→ **Problem statement**
For the data below, give the number of lines containing "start" and nothing more.

→ **Given material**
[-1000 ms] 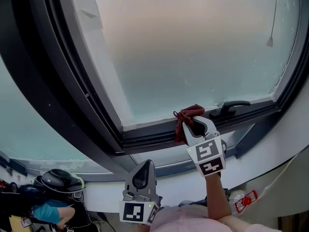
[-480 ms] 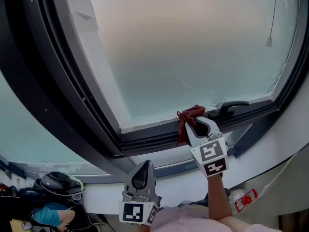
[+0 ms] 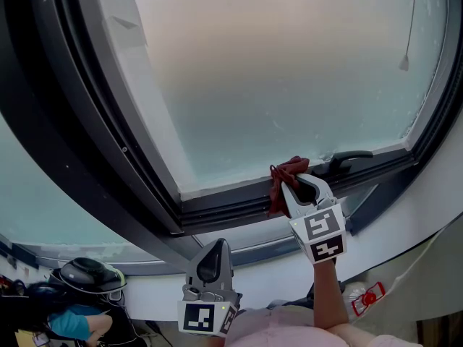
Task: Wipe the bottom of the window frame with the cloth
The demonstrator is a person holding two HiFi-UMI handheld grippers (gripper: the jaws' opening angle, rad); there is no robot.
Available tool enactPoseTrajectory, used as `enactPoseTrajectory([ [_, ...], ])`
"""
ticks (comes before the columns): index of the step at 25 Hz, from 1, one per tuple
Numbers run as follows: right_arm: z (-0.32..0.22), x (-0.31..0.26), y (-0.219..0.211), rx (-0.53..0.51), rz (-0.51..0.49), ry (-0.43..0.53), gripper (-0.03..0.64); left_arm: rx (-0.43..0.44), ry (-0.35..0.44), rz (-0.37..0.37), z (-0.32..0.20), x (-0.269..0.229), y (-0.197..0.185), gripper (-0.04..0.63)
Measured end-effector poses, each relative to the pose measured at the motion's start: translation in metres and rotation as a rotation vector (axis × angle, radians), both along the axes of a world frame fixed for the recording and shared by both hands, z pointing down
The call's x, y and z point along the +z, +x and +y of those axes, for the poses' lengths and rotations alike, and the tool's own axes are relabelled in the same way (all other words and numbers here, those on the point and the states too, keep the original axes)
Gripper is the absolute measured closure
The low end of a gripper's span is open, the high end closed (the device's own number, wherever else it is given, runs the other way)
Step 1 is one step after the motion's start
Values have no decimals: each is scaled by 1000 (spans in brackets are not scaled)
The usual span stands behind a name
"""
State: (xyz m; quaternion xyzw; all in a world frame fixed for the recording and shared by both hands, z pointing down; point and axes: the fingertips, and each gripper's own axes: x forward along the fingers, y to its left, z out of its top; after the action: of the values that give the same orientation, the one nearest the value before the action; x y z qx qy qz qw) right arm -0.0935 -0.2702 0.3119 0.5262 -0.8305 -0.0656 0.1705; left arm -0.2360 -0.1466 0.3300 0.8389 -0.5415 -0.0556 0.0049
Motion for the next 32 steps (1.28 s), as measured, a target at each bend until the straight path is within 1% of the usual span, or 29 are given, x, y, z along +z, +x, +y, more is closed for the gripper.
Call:
enactPoseTrajectory([
  [11,-3,0,17,33,-26,2,538,4,2,-6,-1,-2,2,601],
  [20,-5,0,31,61,-28,6,538,12,7,-11,1,-3,6,601],
  [29,-8,1,53,115,-39,9,538,1,4,-11,4,-1,-2,601],
  [32,-8,1,52,121,-22,20,538,5,6,-9,7,-2,-2,601],
])
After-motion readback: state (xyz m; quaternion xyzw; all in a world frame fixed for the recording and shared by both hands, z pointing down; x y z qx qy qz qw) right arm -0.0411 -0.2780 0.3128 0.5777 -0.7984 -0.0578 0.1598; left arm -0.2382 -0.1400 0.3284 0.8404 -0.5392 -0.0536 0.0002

→ **Solved exercise**
2